▶ **TASK ITEM**: Give back each line of the material that contains the word "with".

----------

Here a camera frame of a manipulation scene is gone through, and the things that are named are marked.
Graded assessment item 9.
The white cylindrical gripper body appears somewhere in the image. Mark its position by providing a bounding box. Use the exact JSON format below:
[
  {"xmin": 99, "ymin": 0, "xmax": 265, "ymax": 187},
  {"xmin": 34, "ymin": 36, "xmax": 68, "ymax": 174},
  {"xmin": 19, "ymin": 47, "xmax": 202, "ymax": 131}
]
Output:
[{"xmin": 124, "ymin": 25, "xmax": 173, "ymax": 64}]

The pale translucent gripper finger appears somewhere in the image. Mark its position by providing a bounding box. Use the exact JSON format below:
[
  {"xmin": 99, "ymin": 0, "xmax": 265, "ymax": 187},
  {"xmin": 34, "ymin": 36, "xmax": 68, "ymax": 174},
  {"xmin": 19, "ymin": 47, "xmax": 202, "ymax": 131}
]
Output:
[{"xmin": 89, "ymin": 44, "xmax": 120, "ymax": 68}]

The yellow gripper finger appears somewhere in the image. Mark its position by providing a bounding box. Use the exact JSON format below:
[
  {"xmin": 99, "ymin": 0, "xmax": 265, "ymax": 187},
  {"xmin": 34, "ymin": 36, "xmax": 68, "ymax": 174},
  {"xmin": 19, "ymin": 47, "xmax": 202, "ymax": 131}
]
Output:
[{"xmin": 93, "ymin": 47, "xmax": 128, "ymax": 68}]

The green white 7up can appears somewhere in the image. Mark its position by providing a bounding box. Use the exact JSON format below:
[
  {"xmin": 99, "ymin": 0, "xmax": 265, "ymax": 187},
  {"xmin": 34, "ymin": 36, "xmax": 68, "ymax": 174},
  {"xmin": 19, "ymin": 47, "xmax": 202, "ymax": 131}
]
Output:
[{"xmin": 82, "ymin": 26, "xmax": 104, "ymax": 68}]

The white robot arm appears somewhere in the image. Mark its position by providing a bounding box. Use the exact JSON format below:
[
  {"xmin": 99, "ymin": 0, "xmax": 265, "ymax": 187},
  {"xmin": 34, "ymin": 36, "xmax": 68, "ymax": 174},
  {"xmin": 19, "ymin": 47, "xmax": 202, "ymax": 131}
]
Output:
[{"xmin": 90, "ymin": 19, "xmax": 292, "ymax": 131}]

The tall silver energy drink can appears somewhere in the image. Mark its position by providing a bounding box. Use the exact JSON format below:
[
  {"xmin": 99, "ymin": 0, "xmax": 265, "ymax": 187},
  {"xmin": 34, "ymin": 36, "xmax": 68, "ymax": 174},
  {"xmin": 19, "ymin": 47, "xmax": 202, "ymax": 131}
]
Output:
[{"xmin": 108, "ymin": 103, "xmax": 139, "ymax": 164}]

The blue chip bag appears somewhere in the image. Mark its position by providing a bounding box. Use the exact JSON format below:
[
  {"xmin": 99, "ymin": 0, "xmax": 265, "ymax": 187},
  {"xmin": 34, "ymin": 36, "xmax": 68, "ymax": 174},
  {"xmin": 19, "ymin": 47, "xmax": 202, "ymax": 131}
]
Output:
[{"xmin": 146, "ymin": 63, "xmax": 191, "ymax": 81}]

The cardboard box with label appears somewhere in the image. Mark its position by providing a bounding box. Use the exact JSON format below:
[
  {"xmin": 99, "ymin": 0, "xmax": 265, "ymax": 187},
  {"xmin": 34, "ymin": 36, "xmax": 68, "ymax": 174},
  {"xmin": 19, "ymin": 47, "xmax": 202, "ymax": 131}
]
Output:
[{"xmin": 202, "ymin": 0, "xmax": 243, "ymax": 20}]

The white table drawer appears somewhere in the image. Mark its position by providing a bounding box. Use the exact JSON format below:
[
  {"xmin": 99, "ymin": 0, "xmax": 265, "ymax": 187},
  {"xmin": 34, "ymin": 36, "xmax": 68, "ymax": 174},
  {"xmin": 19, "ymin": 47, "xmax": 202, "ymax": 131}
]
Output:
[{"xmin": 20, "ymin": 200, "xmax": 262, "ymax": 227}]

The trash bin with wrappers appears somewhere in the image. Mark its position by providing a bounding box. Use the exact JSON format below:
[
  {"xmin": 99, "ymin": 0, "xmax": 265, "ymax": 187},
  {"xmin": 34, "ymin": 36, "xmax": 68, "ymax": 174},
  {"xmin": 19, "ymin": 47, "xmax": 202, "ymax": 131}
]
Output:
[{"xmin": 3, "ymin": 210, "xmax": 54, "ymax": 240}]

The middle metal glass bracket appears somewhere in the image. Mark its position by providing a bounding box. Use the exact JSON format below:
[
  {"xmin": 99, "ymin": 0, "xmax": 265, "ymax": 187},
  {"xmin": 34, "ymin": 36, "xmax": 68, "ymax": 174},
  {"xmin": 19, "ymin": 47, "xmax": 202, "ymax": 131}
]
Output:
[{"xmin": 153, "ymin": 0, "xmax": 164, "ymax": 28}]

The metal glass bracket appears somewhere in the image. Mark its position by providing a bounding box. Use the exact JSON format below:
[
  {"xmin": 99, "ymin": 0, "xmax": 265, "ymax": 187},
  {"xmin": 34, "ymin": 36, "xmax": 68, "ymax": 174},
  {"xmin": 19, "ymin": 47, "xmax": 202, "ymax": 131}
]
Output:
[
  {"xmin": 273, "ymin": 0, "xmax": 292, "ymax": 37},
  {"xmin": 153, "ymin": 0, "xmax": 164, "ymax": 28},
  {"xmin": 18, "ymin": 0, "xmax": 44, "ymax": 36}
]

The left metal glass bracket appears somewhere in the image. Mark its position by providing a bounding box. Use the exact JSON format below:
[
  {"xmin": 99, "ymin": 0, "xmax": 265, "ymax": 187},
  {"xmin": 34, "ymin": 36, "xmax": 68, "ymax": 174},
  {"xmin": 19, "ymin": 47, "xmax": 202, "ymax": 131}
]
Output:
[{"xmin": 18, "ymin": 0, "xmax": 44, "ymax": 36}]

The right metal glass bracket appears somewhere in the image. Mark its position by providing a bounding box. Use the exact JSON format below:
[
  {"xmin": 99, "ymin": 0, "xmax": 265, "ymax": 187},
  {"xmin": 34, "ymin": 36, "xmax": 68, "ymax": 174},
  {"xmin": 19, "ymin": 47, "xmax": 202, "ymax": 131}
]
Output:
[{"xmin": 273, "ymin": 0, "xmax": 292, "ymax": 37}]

----------

▶ **WORKED SOLUTION**:
The cardboard box with label appears somewhere in the image. Mark its position by providing a bounding box. Use the exact JSON format below:
The trash bin with wrappers appears somewhere in the image. Mark its position by providing a bounding box. Use the exact JSON format below:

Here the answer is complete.